DIAMOND: Identifying Comparable
Players In The WNBA And The NBA
July 2019
Introduction
Basketball fans are much more familiar with NBA players than their WNBA counterparts, and, inspired by FiveThirtyEight’s CARMELO NBA Player Projections*, I sought out to create a model that identifies WNBA players who are statistically similar to a given NBA player, and vice versa.
*CARMELO stands for Career-Arc Regression Model Estimator with Local Optimization.
FiveThirtyEight
CARMELO Projections
FiveThirtyEight’s model displays percentile ranks (left column), career projections (top right column), and a list of comparable players (bottom right column). Along with each player comparison comes a similarity score, which quantifies how statistically similar two players are, with a higher score indicating a higher degree of similarity.
This example shows Portland Trail Blazer Carmelo Anthony, who the model’s former acronym was named after.
FiveThirtyEight doesn’t publish its computational methods, so I tried my best to recreate their model that outputs a similarity score. My model, which also compares two players, begins with a similarity score of zero, and for each statistical category, each player’s production is subtracted from the other’s. For example, two players who score 15 and 20 points per game respectively will yield an index of 5; this means that, when all differences are summed, the two players with the lowest similarity score are the most similar.

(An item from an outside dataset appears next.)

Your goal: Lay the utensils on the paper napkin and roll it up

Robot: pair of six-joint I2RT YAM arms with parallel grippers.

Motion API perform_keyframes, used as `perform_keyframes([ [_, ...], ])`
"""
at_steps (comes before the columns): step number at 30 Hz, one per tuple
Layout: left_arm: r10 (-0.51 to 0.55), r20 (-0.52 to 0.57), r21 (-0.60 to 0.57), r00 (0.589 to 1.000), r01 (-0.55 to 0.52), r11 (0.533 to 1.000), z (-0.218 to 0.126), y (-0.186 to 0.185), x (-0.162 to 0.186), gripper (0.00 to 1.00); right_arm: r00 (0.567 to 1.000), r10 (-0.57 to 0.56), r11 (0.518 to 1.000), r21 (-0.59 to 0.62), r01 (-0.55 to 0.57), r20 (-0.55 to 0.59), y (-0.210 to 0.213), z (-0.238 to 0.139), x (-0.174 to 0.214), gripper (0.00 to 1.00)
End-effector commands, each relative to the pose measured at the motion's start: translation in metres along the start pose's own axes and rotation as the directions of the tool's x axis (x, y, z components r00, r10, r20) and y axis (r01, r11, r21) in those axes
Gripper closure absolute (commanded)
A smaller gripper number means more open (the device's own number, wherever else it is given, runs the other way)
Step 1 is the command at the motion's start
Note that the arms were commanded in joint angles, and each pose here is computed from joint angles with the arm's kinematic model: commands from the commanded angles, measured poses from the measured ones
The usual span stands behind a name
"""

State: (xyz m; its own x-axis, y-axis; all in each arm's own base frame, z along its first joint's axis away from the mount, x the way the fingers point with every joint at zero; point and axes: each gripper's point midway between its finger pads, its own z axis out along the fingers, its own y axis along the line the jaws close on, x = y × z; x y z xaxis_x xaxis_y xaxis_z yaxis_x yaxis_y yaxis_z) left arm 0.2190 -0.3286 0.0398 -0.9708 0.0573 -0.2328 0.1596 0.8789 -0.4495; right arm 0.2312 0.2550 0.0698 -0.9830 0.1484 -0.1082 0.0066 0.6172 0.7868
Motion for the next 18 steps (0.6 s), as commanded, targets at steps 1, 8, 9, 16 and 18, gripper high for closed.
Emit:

Certain statistics have multipliers to account for their varying importances; for example, two players who score the same amount of points but play different positions or shoot at drastically different efficiencies shouldn’t be compared, so points are weighted less. Another modification was to normalize all the data, which accounts for the varying ranges of every statistical category; points may be in the 10-30 range, whereas steals are in the 0-3 range.
DIAMOND DeShields
To pay homage to FiveThirtyEight’s CARMELO projections, I tested my original model – prior to adjusting weights – with Carmelo Anthony to identify his WNBA counterpart: Diamond DeShields. This comparison yielded a relatively high DIAMOND rating (similarity score) of 9.06. Thus, I named my model DIAMOND, which stands for Design for Identifying Analogous Members Of the NBA Distribution.
As shown above in the two percentile comparison graphs, my model inputs 10 total features: points, field goal percentage, three-point percentage, free throw percentage, effective field goal percentage, rebounds, assists, steals, turnovers, and blocks.
Case Study
Seattle Storm forward Natasha Howard’s closest NBA comparison is Los Angeles Lakers forward Anthony Davis, yielding a DIAMOND rating of 6.16. Evident by the percentile comparison graphs to the left, these two players’ statistics follow nearly identical trends, both posting high numbers in rebounds, turnovers, steals, points, and blocks.